I am working on classification of some documents and a number of the documents have large sections of similar (and usually irrelevant) text. I would like to identify and remove those similar sections, as I believe I may be able to make a better model.
An example would be proposals by an organization, each of which contains the same paragraph regarding the organization's mission statement and purpose.
A couple points which make it difficult:
- similar sections are not known ahead of time, making a fixed pattern inappropriate
- could be located anywhere in the documents, documents do not have consistent structure
- the pattern could be many characters long, e.g. 3000+ characters
- I don't want to remove every similar word, just large sections
- I don't want to identify which strings are similar, rather I want to remove the similar sections.

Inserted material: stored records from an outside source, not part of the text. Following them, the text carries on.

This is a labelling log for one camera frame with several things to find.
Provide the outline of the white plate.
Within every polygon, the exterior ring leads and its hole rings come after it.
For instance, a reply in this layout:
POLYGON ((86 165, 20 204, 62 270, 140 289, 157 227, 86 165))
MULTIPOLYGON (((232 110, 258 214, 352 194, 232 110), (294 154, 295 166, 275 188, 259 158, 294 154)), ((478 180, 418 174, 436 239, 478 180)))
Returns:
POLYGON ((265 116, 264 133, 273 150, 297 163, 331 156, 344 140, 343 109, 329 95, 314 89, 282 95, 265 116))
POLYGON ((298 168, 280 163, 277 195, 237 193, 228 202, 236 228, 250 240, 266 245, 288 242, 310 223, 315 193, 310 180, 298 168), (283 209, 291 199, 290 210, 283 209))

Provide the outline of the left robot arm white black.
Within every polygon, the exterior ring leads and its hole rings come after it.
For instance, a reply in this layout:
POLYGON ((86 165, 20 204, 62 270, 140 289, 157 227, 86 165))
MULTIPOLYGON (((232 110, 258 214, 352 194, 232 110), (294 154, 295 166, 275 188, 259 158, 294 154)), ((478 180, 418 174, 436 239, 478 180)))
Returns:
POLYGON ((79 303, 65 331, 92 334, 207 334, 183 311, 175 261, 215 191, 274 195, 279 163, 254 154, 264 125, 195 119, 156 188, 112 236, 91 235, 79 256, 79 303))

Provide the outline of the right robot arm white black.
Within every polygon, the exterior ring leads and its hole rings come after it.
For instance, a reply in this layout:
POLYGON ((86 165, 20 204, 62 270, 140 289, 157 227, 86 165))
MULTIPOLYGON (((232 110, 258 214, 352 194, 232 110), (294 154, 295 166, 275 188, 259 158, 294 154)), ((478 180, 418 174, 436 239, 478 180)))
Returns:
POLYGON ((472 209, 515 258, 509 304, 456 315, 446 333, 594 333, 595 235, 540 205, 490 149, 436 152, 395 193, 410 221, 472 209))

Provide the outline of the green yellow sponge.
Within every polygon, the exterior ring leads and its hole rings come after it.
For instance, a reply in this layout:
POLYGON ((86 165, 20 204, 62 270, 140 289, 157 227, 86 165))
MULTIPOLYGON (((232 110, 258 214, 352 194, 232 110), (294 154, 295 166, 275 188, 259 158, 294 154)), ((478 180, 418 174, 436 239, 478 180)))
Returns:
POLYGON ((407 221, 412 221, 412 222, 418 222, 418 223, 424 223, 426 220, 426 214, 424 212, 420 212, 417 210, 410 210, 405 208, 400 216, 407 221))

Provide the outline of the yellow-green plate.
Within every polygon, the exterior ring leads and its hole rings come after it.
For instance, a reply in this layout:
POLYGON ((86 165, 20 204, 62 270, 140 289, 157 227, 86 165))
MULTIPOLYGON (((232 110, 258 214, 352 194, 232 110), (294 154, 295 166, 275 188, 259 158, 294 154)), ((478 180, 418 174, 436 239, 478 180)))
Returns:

I've considered regex and looked through some packages like stringr, strdist, and the base functions, but these utilities seem useful if you already know the pattern and the pattern is much shorter, or if the documents have a similar structure. In my case the text could be structured differently and the pattern is not predefined, but rather whatever is similar between the documents.
I considered making and comparing lists of 3000-grams for each document but this didn't seem feasible or easy to implement.
Below is an example of a complete solution, but really I am not even sure how to approach this problem, so information in that direction would be useful as well.
Example code
doc_a <- "this document discusses african hares in the northern sahara. african hares
are the most common land dwelling mammal in the northern sahara. crocodiles eat
african hares. this text is from a book written for the foundation for education
in northern africa."
doc_b <- "this document discusses the nile. The nile delta is in egypt. the nile is the
longest river in the world. the nile has lots of crocodiles. crocodiles and
alligators are different. crocodiles eat african hares. crocodiles are the most common
land dwelling reptile in egypt. this text is from a book written for the foundation
for education in northern africa."
# this function would trim similar sections of 6 or more words in length
# (length in characters is also acceptable)
trim_similar(doc_a, doc_b, 6)
Output
[1] "this document discusses african hares in the northern sahara. african hares
mammal in the northern sahara. crocodiles eat african hares."
[2] "this document discusses the nile. The nile delta is in egypt. the nile is the
longest river in the world. the nile has lots of crocodiles. crocodiles and alligators
are different. crocodiles eat african hares. crocodiles reptile in egypt."